Dan Caplinger, The Motley Fool

Technology has become cutthroat in the level of competition that companies face, and the need for smart data communications infrastructure has never been greater in an age of cloud computing and data analytics. Zayo Group Holdings (NYSE: ZAYO) has put itself in position to reap the benefits of strong demand for its infrastructure assets, but its track record of executing on its opportunities has been mixed at best.

Coming into Thursday's fiscal second-quarter financial report, Zayo investors were hoping that the company would be able to hold its own in the face of past challenges. Its results were encouraging, and the company appears to be building momentum in its efforts to boost its prospects for the remainder of 2019 and beyond.

10 people in a row, most of which are wearing orange Zayo shirts.

Wearing the company colors. Image source: Zayo Group.

A nice bounce for Zayo

Zayo Group's fiscal second-quarter results provided a much-needed recovery from poorer performance earlier in the fiscal year. Revenue of $639.1 million was essentially flat from three months ago, but it was largely in line with what those following the stock had expected. Similarly, earnings of $0.13 per share fell short of the consensus forecast for $0.14 per share on the bottom line, but it was still markedly better than the year-earlier quarter.

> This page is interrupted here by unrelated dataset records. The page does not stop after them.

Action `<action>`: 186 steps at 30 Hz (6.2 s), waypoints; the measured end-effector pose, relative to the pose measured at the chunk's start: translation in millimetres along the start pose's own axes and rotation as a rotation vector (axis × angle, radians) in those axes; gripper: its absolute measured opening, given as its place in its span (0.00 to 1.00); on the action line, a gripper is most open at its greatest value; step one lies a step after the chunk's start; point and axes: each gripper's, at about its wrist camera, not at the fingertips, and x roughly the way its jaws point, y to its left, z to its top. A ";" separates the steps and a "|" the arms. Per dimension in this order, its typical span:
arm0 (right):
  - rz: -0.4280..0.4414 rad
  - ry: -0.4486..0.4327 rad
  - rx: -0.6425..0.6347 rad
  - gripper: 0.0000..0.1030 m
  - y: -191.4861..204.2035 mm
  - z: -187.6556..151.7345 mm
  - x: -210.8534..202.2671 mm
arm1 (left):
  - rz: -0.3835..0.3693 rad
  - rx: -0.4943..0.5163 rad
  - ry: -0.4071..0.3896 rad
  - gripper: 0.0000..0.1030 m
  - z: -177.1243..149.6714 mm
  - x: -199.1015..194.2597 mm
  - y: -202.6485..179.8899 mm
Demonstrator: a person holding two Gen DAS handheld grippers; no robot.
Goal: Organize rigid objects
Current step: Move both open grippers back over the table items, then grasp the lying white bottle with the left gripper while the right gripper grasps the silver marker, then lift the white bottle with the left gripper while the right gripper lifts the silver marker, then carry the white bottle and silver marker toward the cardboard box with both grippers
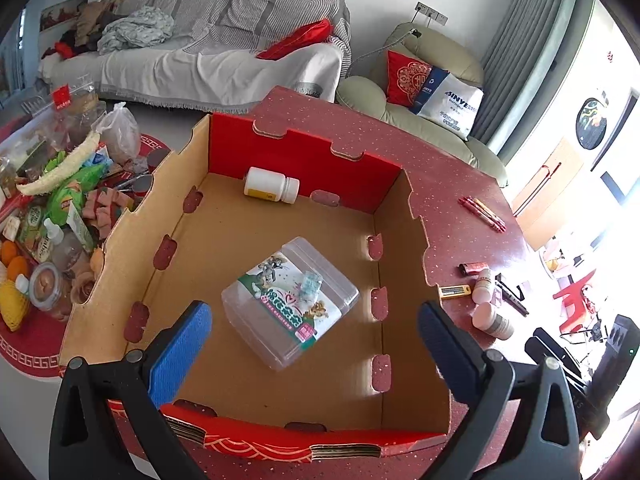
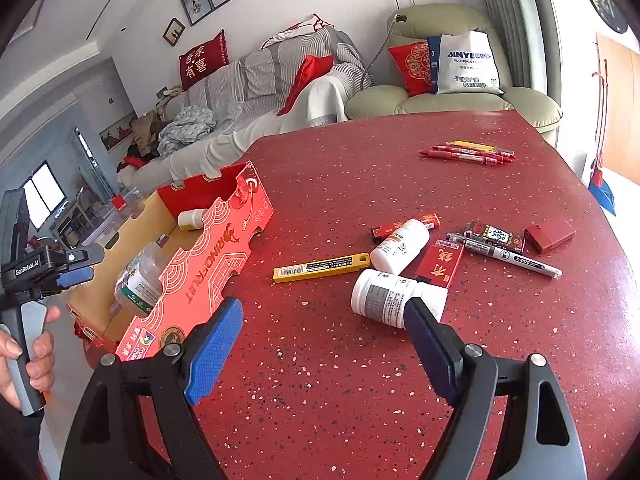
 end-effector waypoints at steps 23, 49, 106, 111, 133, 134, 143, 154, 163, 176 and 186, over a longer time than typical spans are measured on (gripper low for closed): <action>-0.267 0.066 -0.047 0.82 -101.2 -24.1 -18.9 | -0.097 0.450 0.110 1.00 -80.3 91.0 -250.8; -0.135 0.217 -0.253 0.82 -152.0 18.5 57.7 | 0.059 0.323 0.137 1.00 -86.4 172.8 -259.7; -0.267 0.174 -0.199 0.11 -93.2 -0.2 58.7 | 0.047 0.385 0.068 0.71 -79.3 155.4 -212.8; -0.275 0.168 -0.207 0.11 -93.6 -0.9 58.7 | 0.045 0.383 0.069 0.71 -80.1 154.8 -212.1; -0.273 0.117 -0.147 0.10 -83.9 -14.4 36.2 | 0.044 0.381 0.069 0.71 -79.7 154.7 -212.4; -0.269 0.144 -0.147 0.10 -83.4 -16.4 39.5 | 0.044 0.381 0.069 0.71 -79.8 154.8 -212.6; -0.294 0.346 -0.242 0.12 -75.5 1.6 61.9 | 0.050 0.386 0.069 0.71 -79.7 155.6 -213.6; -0.172 0.175 -0.038 0.10 -102.5 -10.1 44.7 | 0.046 0.384 0.069 0.71 -78.3 156.5 -212.2; -0.267 0.180 -0.126 0.10 -81.4 -12.5 49.0 | 0.048 0.385 0.068 0.70 -78.7 156.1 -212.4; -0.292 0.153 -0.122 0.10 -71.1 -34.9 29.8 | 0.023 0.414 0.072 0.70 -93.9 140.2 -202.9; -0.288 0.149 -0.118 0.10 -69.2 -36.4 28.9 | 0.028 0.417 0.070 0.70 -95.2 140.2 -203.1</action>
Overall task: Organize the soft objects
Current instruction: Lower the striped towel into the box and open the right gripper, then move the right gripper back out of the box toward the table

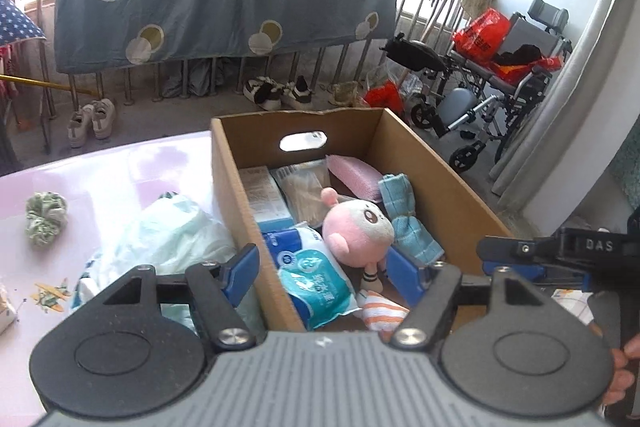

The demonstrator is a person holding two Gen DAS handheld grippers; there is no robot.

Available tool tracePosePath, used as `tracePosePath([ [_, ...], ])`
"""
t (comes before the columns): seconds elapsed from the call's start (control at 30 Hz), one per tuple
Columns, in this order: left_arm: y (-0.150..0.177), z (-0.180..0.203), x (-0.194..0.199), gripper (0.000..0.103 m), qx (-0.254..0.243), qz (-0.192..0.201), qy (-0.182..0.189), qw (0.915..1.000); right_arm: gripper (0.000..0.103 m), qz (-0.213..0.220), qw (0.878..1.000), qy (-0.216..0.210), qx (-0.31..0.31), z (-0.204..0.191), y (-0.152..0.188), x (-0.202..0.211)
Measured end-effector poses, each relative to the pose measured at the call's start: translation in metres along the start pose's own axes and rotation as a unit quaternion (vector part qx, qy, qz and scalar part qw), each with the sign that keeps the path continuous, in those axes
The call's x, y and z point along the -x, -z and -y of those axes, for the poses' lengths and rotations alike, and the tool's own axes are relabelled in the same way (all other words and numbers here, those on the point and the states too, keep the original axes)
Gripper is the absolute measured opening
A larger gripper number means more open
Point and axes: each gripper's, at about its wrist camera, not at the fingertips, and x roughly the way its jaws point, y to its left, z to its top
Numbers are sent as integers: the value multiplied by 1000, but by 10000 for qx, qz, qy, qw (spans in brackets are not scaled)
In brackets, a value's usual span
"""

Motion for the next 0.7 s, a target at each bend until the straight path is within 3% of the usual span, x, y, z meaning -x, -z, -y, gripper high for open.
tracePosePath([
  [0.17, 21, -31, 43, 74, 39, 291, -621, 9976, 61, -273, 9996, -61, -51, -7, -4, -11],
  [0.33, 54, -74, 73, 75, 221, 379, -1406, 9891, 67, -480, 9974, -416, 329, -45, 9, -24],
  [0.43, 72, -100, 84, 75, 240, 453, -2086, 9767, 68, -794, 9919, -651, 753, -86, 13, -43],
  [0.57, 88, -144, 91, 75, 388, 435, -3014, 9517, 73, -1295, 9771, -1081, 1298, -151, 16, -84],
  [0.63, 89, -168, 91, 75, 633, 415, -3324, 9401, 76, -1577, 9662, -1281, 1588, -185, 17, -112],
  [0.7, 88, -194, 88, 76, 1033, 371, -3387, 9345, 81, -1780, 9561, -1298, 1933, -220, 18, -144],
])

Looking at Zayo's metrics, there was a lot of good news to celebrate. Net bookings came in at $8.3 million, up by $400,000 from year-earlier levels and the second-highest figure in the company's history. Greater levels of business activity in the media, content & commerce segment as well as in finance & professional services helped to offset some deterioration in bookings from carrier clients. Zayo also did a better job of bringing in business that pays off quickly, boosting the amount of revenue from projects with less than 12-month payback profiles and reducing the amount of business taking longer to collect on.

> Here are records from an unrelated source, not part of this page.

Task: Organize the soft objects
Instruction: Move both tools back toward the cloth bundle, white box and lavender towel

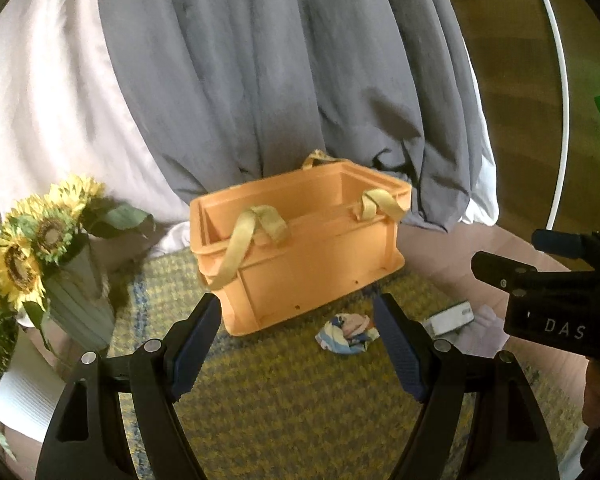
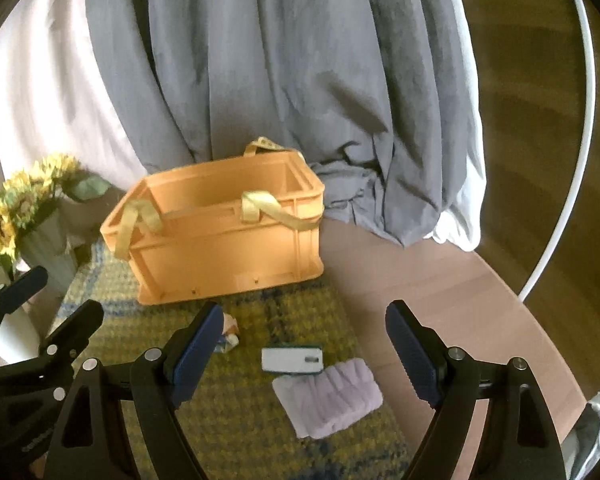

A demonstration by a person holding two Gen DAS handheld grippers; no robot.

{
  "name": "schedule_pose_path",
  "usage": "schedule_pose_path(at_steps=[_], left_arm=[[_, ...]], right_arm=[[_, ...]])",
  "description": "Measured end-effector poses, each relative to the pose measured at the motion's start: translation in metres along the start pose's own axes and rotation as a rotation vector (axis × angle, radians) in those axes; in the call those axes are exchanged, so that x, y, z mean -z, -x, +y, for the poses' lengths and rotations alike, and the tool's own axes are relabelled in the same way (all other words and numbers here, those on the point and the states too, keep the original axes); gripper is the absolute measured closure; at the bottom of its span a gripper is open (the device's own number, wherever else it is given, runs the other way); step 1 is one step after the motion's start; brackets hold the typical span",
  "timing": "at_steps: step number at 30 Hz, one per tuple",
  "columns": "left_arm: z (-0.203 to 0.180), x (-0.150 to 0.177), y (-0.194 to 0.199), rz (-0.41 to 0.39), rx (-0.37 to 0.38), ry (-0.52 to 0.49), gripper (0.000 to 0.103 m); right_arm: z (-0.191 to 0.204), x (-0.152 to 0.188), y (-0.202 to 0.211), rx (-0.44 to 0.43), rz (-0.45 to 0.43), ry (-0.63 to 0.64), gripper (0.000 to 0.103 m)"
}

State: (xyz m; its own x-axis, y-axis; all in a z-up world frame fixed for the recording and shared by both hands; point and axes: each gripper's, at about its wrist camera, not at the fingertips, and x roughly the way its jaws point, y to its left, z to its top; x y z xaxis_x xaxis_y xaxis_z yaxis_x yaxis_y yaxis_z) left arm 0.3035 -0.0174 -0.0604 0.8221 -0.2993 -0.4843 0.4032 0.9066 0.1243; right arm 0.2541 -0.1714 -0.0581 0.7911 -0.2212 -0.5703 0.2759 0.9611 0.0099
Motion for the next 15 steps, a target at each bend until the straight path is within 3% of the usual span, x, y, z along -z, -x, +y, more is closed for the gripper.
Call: schedule_pose_path(at_steps=[15], left_arm=[[-0.004,0.024,-0.06,0.085,0.061,-0.056,0.025]], right_arm=[[0.008,0.016,-0.049,-0.002,0.134,0.032,0.02]])
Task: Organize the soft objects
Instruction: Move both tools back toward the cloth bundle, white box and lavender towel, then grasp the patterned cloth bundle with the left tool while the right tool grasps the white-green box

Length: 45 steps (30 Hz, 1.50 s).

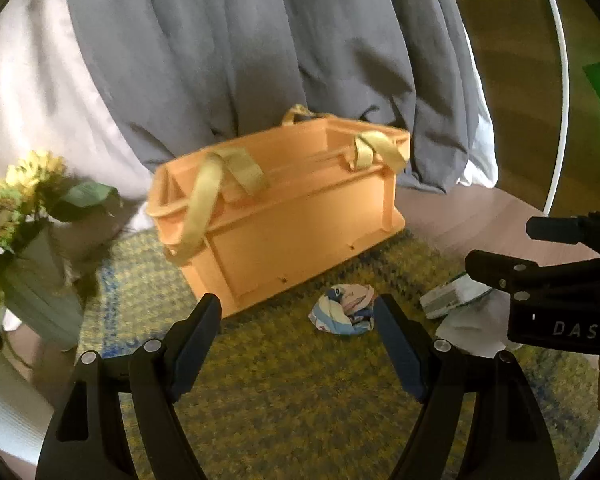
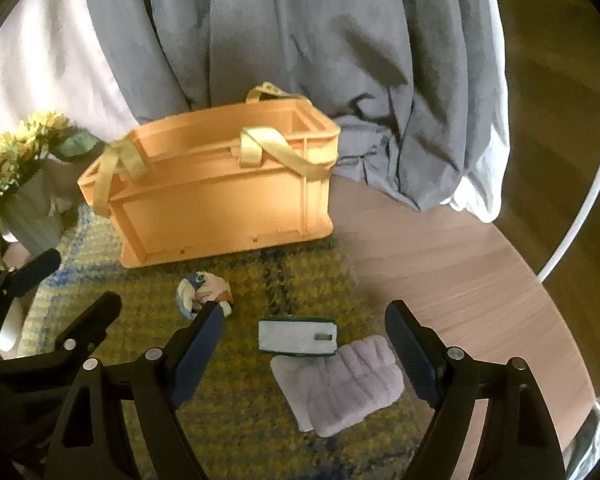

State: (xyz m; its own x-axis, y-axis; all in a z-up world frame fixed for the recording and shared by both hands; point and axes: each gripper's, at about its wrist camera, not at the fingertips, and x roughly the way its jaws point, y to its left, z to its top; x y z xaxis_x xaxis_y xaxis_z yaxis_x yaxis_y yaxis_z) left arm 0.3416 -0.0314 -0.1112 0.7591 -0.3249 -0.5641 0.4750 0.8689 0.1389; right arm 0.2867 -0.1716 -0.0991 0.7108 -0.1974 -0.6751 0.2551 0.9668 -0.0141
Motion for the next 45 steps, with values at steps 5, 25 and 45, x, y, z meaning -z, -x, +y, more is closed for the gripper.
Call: schedule_pose_path(at_steps=[5,25,45], left_arm=[[-0.004,0.004,-0.023,0.032,0.028,-0.011,0.025],[-0.018,0.008,-0.099,0.171,0.134,-0.022,0.029],[-0.015,0.004,-0.078,0.145,0.133,0.037,0.054]], right_arm=[[0.001,0.0,-0.016,0.01,0.034,0.011,0.021],[0.003,0.003,-0.054,0.01,0.119,0.017,0.042],[-0.001,0.005,-0.045,-0.023,0.094,-0.004,0.05]])
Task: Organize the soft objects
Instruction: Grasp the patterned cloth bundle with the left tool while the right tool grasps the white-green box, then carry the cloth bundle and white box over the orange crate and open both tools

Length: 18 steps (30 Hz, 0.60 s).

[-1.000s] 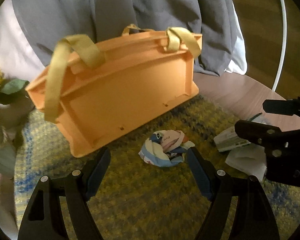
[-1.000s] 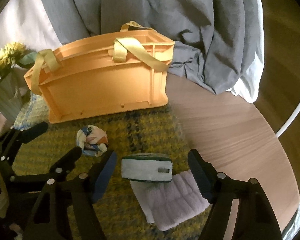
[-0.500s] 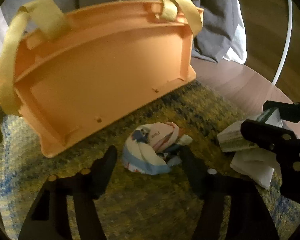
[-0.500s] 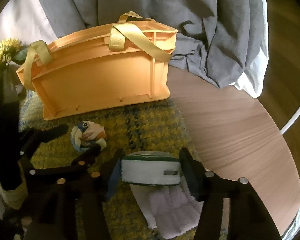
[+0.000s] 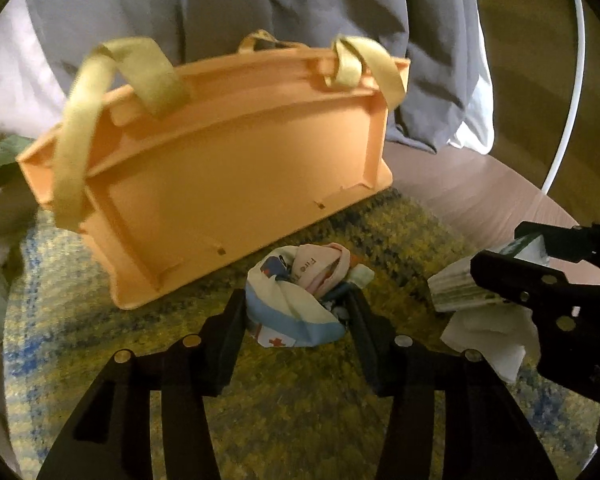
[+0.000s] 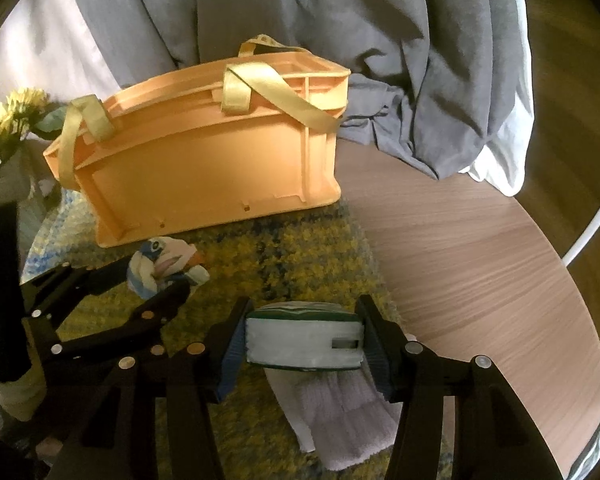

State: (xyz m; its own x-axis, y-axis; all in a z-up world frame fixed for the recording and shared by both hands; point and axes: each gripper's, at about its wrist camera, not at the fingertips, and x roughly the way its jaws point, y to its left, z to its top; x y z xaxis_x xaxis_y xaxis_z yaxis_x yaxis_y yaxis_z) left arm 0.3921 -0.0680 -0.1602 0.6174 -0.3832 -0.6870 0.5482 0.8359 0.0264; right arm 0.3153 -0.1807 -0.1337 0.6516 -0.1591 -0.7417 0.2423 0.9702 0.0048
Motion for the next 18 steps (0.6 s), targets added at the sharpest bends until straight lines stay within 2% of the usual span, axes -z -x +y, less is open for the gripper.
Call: schedule_pose_path(at_steps=[7,18], left_arm=[[0.007,-0.006,0.028,-0.043,-0.025,0.056,0.054],[0.013,-0.02,0.08,-0.146,-0.089,0.08,0.054]], right_arm=[[0.0,-0.004,0.014,-0.026,-0.032,-0.004,0.05],[0.006,-0.016,0.044,-0.075,-0.107,0.026,0.05]])
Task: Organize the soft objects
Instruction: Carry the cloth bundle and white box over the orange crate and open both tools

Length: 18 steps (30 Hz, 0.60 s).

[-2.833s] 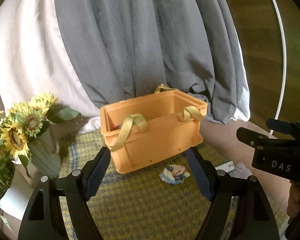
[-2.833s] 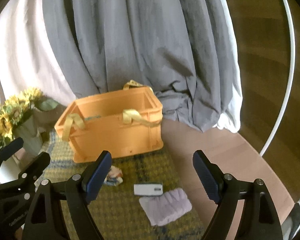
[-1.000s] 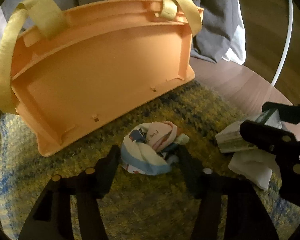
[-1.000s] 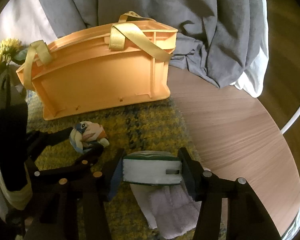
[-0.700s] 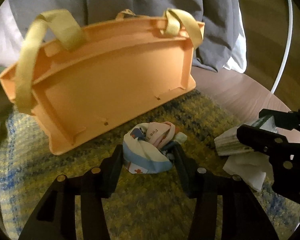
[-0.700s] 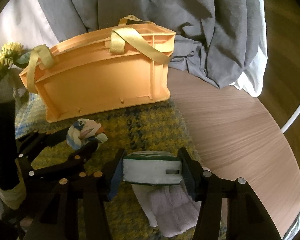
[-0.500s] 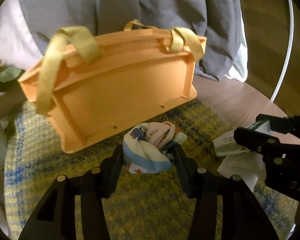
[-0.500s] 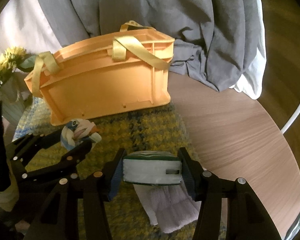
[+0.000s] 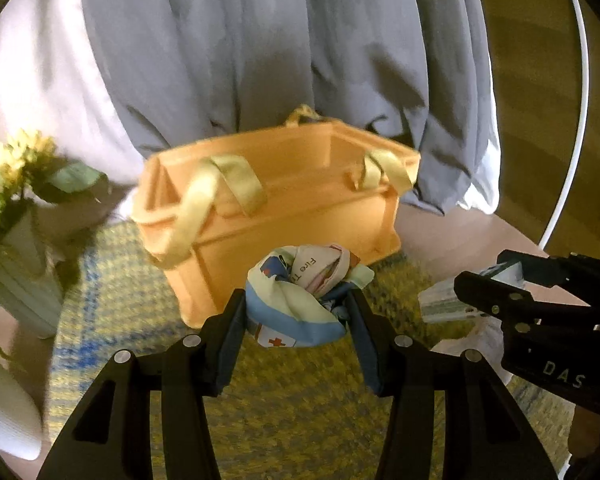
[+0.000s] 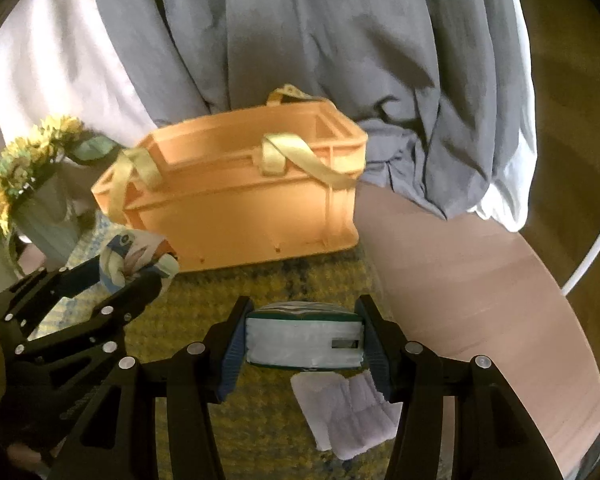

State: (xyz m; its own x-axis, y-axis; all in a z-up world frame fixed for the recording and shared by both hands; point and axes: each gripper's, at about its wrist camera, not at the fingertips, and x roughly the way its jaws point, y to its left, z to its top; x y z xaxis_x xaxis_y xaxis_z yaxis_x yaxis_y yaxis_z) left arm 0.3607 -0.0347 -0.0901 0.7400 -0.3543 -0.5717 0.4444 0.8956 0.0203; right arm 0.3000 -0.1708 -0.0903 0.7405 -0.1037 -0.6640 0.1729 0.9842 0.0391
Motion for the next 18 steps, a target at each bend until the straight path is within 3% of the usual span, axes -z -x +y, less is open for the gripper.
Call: schedule_pose_path(at_steps=[18], left_arm=[[0.008,-0.035,0.054,-0.16,-0.08,0.029,0.054]], right_arm=[[0.002,-0.041,0.04,-0.058,-0.164,0.012,0.05]])
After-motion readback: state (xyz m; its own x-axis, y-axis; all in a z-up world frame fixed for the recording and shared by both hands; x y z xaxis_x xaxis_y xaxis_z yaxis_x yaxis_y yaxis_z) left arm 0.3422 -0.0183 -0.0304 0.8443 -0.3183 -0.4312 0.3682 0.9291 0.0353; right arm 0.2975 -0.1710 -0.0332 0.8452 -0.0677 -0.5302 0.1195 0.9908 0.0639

Gross installations also picked up momentum, coming in at $7.8 million, up 3% from the year-ago quarter. Especially noteworthy were the company's efforts to pick up business in the fiber and transport areas, and the size of its service activation pipeline climbed 11% year over year to $19.4 million.

Zayo got a bit more loyalty from its client base. Churn levels were very slightly lower, and although they've stayed stubbornly in a range around 1.2%, the company is increasingly optimistic that it can push the churn rate down toward 1.1% in the long run.

What's ahead for Zayo?

The key question right now is how it will execute its planned split into two separate entities. At this point, CEO Dan Caruso and his team seem committed to looking at one business focusing on network infrastructure and the other concentrating on enterprise solutions. From an investor standpoint, the benefit of the breakup is that the move should make it simpler for the infrastructure unit to qualify as a real estate investment trust and obtain tax breaks as a result. But Zayo is also concerned that it needs its strategic customers to keep seeing Zayo as a broad-based provider of both products and solutions, and so maintaining a level of seamlessness will be important to any eventual dual-company structure.

Zayo sees its network business as becoming its crown jewel, with the bulk of its revenue and the best growth prospects. Yet if it can separate out its colocation business, Zayo would give that unit more independence and greater scope to pursue its own opportunities.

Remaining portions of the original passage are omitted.